Decay chain

In nuclear science a decay chain refers to the predictable series of radioactive disintegrations undergone by the nuclei of certain unstable chemical elements.

Radioactive isotopes do not usually decay directly to stable isotopes, but rather into another radioisotope. The isotope produced by this radioactive emission then decays into another, often radioactive isotope. This chain of decays always terminates in a stable isotope, whose nucleus no longer has the surplus of energy necessary to produce another emission of radiation. Such stable isotopes are then said to have reached their ground states.

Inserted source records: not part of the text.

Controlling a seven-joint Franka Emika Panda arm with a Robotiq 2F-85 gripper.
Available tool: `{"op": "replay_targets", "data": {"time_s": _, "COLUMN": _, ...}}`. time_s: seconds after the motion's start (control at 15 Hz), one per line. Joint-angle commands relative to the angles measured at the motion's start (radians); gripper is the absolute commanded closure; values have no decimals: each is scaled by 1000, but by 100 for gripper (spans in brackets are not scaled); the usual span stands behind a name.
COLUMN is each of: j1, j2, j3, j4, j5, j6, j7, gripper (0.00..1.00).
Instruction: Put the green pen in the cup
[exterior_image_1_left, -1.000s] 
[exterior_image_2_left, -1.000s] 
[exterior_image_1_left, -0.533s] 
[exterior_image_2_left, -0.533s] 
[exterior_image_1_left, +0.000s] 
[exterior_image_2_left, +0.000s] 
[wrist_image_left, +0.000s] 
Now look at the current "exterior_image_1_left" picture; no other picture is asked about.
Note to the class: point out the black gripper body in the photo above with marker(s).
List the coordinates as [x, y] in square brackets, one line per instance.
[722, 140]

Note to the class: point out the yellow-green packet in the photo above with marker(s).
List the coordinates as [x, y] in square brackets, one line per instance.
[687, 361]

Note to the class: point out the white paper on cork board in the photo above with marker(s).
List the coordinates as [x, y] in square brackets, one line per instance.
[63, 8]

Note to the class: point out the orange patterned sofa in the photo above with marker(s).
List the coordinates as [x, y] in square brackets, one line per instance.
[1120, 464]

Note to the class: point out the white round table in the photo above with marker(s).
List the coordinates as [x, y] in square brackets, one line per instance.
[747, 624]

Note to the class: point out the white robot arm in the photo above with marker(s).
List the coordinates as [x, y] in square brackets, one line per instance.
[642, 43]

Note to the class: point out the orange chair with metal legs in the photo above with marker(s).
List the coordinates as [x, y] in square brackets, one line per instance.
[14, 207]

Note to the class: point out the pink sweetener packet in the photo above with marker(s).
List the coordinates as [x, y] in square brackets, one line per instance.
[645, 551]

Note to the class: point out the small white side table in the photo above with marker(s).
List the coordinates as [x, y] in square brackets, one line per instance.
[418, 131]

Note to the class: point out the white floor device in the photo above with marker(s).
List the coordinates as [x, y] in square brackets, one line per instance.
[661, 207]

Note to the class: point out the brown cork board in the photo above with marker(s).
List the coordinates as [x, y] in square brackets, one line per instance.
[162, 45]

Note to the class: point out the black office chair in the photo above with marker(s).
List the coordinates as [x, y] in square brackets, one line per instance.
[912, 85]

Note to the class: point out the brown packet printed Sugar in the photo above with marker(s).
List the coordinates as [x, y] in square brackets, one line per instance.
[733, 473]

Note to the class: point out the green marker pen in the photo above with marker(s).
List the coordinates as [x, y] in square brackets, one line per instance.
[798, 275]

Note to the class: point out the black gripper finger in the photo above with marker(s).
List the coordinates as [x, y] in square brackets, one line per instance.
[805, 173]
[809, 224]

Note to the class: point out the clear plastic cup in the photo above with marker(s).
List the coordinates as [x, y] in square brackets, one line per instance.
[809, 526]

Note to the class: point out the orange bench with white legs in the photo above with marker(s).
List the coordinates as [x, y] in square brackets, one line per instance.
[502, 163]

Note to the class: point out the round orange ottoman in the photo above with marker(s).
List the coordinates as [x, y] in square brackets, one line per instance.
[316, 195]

The stages or steps in a decay chain are referred to by their relationship to previous or subsequent stages. Hence, a parent isotope is one that undergoes decay to form a daughter isotope. For example element 92, uranium, has an isotope with 144 neutrons (²³⁶U) and it decays into an isotope of element 90, thorium, with 142 neutrons (²³²Th). The daughter isotope may be stable or it may itself decay to form another daughter isotope. ²³²Th does this when it decays into radium-228. The daughter of a daughter isotope, such as ²²⁸Ra, is sometimes called a granddaughter isotope. ²²⁸Ra in turn undergoes a further eight decays and transmutations until a stable isotope, ²⁰⁸Pb, is produced, terminating the decay chain of ²³⁶U.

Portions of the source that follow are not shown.